We employ a uniform, three-dimensional routing grid to represent the metal layers available for inter-cell routing connections. Each layer of the structure is partitioned into a 2-D array of equally sized routing grid squares; the size of a grid square is chosen such that two wire segments carrying different electrical signals can be positioned in adjacent squares, as is common in maze-grid type routers [20]. For the results presented in this paper, the grid size is chosen to be appropriate for a 0.18 µm CMOS process, which, based on data from MOSIS [18], is a 0.66µm x 0.66µm region.
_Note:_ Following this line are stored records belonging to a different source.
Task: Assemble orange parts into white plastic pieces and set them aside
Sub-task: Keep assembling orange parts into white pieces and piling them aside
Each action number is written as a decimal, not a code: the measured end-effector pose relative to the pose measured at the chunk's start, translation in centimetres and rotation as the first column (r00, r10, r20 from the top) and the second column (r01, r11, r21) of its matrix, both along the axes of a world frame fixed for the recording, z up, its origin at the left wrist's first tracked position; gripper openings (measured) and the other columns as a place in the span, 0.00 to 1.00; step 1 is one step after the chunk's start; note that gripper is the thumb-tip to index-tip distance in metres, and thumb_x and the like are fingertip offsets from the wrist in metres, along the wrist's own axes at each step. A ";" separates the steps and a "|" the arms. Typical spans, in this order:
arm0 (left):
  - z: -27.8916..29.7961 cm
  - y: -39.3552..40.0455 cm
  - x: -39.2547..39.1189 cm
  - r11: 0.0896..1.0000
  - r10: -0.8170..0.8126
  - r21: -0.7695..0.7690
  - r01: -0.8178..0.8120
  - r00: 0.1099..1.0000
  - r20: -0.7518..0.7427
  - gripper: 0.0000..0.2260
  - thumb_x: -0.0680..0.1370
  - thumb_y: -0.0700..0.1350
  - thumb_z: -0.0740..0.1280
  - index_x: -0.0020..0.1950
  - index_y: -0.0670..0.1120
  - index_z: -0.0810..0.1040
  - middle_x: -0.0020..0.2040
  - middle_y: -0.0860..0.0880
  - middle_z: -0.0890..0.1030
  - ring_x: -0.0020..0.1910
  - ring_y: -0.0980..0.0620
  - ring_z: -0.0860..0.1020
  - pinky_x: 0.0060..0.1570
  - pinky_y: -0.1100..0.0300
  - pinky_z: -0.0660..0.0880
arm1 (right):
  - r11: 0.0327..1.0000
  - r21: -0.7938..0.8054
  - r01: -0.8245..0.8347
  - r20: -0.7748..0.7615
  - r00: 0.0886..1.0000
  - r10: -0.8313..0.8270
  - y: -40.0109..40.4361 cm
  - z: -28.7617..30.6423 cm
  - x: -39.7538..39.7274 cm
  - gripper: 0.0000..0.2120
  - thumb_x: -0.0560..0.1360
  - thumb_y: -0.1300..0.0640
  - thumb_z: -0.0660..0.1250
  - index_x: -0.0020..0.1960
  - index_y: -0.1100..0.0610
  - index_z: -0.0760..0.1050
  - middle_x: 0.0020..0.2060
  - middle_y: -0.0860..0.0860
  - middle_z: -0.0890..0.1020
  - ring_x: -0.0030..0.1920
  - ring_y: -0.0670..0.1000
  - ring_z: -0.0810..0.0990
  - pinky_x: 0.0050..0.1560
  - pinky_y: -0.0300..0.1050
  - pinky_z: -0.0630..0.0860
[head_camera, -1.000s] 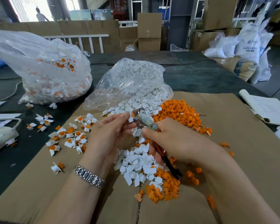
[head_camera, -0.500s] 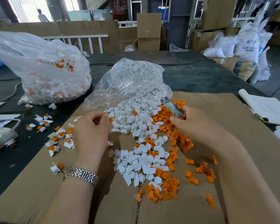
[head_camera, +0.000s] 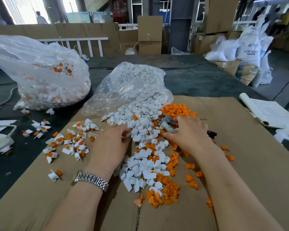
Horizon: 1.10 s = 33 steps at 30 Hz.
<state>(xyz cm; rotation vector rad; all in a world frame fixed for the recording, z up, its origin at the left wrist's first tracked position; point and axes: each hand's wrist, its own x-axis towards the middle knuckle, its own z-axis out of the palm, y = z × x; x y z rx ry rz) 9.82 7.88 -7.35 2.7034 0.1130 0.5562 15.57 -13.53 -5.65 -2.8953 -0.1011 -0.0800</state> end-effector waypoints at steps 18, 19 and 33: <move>1.2 -0.2 -0.4 0.800 0.080 -0.597 -0.060 0.997 0.007 0.07 0.78 0.47 0.74 0.44 0.48 0.78 0.38 0.52 0.84 0.32 0.54 0.82 0.30 0.61 0.75 | 0.950 -0.181 -0.254 0.068 0.961 0.270 0.2 1.5 -1.9 0.12 0.79 0.56 0.69 0.61 0.46 0.81 0.53 0.50 0.74 0.62 0.54 0.69 0.57 0.50 0.73; 1.3 -0.2 -0.5 0.765 0.063 -0.642 -0.050 0.998 -0.002 0.06 0.78 0.47 0.74 0.45 0.48 0.79 0.38 0.52 0.85 0.31 0.57 0.82 0.29 0.65 0.74 | 0.946 -0.212 -0.244 0.077 0.961 0.265 0.4 1.3 -1.9 0.12 0.79 0.58 0.68 0.62 0.48 0.80 0.55 0.51 0.74 0.62 0.54 0.69 0.56 0.49 0.73; 2.0 0.1 -0.7 0.113 -0.206 -0.993 0.012 0.978 -0.012 0.12 0.73 0.36 0.76 0.56 0.39 0.84 0.51 0.40 0.87 0.50 0.41 0.87 0.46 0.59 0.84 | 0.970 -0.036 -0.239 0.231 0.943 0.240 1.3 1.1 -1.6 0.07 0.81 0.54 0.65 0.56 0.51 0.81 0.52 0.48 0.75 0.52 0.48 0.75 0.43 0.41 0.71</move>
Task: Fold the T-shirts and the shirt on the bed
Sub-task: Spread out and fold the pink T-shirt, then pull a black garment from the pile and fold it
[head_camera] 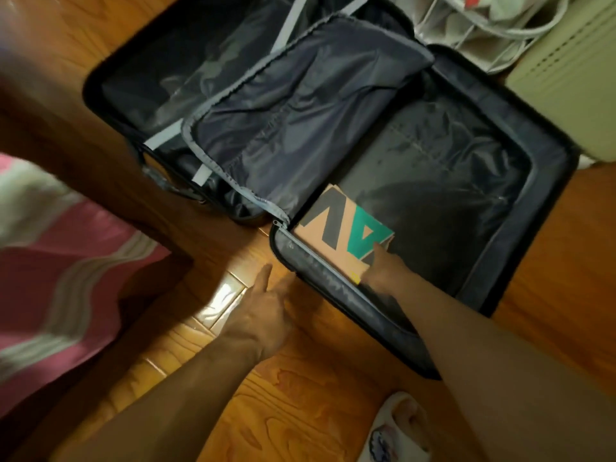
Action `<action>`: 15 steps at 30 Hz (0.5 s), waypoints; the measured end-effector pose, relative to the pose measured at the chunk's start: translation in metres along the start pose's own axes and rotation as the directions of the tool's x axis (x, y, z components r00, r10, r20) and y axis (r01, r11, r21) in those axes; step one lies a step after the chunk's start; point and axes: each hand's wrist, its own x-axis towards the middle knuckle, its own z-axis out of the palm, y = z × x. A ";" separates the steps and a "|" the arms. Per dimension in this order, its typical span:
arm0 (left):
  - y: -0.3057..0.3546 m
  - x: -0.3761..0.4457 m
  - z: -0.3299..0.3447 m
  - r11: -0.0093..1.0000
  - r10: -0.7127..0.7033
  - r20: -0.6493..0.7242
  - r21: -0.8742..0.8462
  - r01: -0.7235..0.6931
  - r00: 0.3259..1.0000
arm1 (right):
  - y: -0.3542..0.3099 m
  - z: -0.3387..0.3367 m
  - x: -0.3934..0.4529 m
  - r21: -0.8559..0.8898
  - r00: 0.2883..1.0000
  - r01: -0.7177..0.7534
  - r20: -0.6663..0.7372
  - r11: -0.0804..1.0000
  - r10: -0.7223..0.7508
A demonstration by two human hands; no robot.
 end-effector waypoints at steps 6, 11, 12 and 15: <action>0.011 -0.125 -0.082 0.986 -0.103 0.028 -0.131 0.106 0.994 | -0.063 -0.060 -0.165 -0.105 0.957 0.256 -0.114 0.961 -0.267; 0.001 -0.312 -0.178 0.927 -0.242 -0.096 -0.316 0.201 0.965 | -0.170 -0.077 -0.344 -0.190 0.864 0.477 -0.079 0.858 -0.497; -0.009 -0.355 -0.194 0.897 -0.285 -0.147 -0.389 0.209 0.947 | -0.198 -0.073 -0.381 -0.199 0.834 0.530 -0.054 0.824 -0.549; -0.051 -0.482 -0.232 0.812 -0.406 -0.311 -0.553 0.184 0.859 | -0.282 -0.046 -0.485 -0.147 0.705 0.707 0.069 0.692 -0.706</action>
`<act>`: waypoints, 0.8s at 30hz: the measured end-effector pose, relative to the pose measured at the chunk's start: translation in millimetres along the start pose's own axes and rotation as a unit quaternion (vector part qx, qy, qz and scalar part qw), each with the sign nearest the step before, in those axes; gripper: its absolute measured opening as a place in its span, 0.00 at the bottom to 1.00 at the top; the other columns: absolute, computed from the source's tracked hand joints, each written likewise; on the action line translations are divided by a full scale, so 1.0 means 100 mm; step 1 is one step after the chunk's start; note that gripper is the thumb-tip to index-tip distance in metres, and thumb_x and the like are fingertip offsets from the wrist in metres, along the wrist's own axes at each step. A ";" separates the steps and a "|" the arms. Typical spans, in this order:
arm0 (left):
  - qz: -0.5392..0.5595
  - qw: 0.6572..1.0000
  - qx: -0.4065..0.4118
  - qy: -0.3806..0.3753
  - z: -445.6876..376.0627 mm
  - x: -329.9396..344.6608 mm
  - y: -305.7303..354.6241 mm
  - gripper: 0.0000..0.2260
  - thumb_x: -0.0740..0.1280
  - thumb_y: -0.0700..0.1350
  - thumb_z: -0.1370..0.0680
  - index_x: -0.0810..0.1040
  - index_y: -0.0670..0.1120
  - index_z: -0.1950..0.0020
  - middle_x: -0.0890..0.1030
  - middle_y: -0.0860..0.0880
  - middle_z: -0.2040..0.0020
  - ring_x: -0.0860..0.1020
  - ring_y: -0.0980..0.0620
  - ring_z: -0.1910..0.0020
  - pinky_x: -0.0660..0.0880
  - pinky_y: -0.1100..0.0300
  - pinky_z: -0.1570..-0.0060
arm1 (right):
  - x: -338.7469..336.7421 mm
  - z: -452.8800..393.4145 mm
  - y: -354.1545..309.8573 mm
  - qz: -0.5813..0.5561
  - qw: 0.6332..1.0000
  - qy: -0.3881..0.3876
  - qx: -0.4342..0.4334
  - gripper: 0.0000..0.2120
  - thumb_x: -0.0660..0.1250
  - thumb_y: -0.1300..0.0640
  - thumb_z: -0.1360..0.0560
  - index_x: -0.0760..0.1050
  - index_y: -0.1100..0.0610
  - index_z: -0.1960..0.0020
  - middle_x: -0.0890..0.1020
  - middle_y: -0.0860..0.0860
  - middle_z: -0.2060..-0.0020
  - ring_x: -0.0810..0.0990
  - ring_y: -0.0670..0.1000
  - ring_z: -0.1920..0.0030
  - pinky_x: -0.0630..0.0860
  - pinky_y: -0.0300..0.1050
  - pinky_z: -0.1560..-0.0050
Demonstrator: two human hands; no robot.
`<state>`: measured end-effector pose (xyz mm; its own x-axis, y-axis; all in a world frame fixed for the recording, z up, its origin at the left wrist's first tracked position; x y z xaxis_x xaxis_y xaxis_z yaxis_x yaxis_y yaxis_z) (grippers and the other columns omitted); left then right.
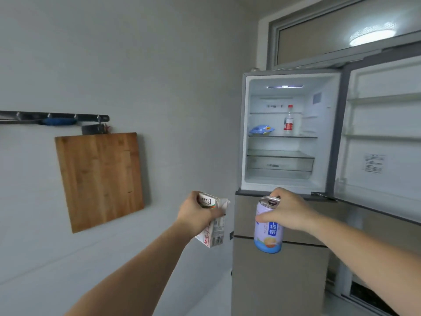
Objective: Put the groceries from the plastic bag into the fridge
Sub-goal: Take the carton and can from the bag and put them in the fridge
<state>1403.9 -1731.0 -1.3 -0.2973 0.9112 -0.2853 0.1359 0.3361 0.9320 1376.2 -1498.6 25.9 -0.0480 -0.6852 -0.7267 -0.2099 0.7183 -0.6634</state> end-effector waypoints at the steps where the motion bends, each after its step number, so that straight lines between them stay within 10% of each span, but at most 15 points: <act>1: 0.003 1.000 0.005 -0.011 -0.09 0.08 0.01 0.22 0.80 0.51 0.34 0.73 0.50 0.47 0.80 0.53 0.52 0.80 0.55 0.52 0.77 0.58 0.49 | -0.04 -0.06 0.04 0.004 1.000 0.007 0.007 0.24 0.79 0.48 0.40 0.72 0.55 0.52 0.81 0.51 0.57 0.79 0.46 0.61 0.70 0.39 0.69; 24: -0.008 0.998 0.050 -0.036 -2.68 2.33 0.32 0.19 0.79 0.48 0.33 0.73 0.51 0.49 0.79 0.56 0.54 0.80 0.57 0.57 0.74 0.65 0.64 | -0.98 -2.66 1.60 -0.005 0.998 0.064 0.026 0.23 0.79 0.47 0.40 0.71 0.57 0.54 0.80 0.52 0.59 0.79 0.48 0.62 0.70 0.38 0.69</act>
<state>1085.7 -1571.4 22.1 -0.2311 0.9193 -0.3185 0.2260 0.3691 0.9015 1087.1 -1348.8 38.3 -0.1705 -0.6993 -0.6942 -0.1608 0.7149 -0.6805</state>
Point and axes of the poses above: each hand's wrist, its own z-axis away from the middle knuckle, its own x-axis out of the palm, y = z × x, the point moved 3 cm from there along -z, towards the middle knuckle
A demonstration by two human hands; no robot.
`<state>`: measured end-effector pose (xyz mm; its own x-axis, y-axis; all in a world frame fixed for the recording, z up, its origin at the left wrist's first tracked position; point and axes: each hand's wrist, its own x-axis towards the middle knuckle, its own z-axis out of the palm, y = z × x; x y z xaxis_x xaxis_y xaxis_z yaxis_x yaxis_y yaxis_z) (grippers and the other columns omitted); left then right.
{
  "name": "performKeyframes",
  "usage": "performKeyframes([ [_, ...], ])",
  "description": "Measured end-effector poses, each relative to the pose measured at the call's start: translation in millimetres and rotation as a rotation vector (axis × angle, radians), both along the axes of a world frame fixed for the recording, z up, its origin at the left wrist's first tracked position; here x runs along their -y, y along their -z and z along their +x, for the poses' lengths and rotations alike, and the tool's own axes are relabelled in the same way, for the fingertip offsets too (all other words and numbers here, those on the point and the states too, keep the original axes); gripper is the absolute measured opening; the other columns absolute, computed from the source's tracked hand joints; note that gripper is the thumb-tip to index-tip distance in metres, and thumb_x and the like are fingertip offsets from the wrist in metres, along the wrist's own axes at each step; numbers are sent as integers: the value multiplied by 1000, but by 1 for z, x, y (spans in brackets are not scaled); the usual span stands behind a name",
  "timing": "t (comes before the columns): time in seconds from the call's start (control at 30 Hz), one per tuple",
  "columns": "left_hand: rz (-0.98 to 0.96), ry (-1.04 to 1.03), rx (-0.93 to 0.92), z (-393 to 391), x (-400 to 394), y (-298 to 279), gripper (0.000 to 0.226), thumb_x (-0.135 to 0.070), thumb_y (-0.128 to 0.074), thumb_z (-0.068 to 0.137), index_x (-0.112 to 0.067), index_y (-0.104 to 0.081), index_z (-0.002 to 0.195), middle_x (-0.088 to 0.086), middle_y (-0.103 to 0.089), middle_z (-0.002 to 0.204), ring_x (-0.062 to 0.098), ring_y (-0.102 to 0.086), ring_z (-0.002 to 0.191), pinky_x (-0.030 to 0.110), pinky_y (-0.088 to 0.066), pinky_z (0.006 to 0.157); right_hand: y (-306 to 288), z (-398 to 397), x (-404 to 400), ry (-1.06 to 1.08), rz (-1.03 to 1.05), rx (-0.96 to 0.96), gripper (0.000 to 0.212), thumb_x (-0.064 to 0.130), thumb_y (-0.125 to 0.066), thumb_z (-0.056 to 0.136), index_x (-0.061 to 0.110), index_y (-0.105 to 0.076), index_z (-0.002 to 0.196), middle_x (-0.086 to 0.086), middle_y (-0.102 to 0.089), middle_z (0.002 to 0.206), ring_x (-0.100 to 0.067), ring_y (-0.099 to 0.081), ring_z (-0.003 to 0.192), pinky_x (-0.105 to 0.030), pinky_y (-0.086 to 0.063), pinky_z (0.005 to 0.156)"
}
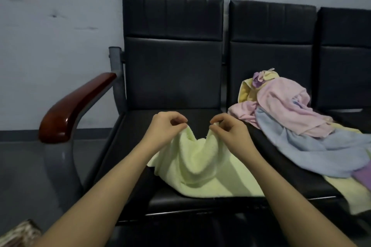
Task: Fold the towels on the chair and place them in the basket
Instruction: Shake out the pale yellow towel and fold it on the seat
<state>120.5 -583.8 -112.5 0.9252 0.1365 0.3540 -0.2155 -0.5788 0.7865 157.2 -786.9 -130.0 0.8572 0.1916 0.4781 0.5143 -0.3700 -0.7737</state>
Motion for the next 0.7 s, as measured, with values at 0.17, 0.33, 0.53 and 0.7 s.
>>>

#### **5.2 Router Algorithm & Enhancements**

The router utilizes an iterative rip-up/reroute strategy that is combined with the negotiated congestion approach [15]. The cost function for using a routing grid node is based on the approach taken by VPR [3], but is modified to include various "tile-wide" routing directives, which ultimately provide better routing results.

First, we guide the router to route in only one orientation (horizontal or vertical) on any given layer by designating a preferred orientation for each layer. Second, we encourage the router to minimize the number of vias it uses. Third, experimentation determined that congestion was often found on the some edges of the tile, and so we encourage routes to avoid these edges. To achieve these goals, the cost function for each grid node used in a routing path is augmented by a penalty function for each routing directive. Specifically, the *PathCost* formula (see VPR [3]) is modified in the following manner to account for the effects introduced by bias factors:

$$PathCost(n) = PathCost(m) +$$

$$PresCost(n) \cdot HistCost(n) \cdot \prod_{i=0}^{num\_factors} BiasFactorPenalty_i(n)$$

 $BiasFactorPenalty_i(n)$  is the i<sup>th</sup> penalty for using node n. Note that  $BiasFactorPenalty_i(n)$  is always greater (or equal to) than unity.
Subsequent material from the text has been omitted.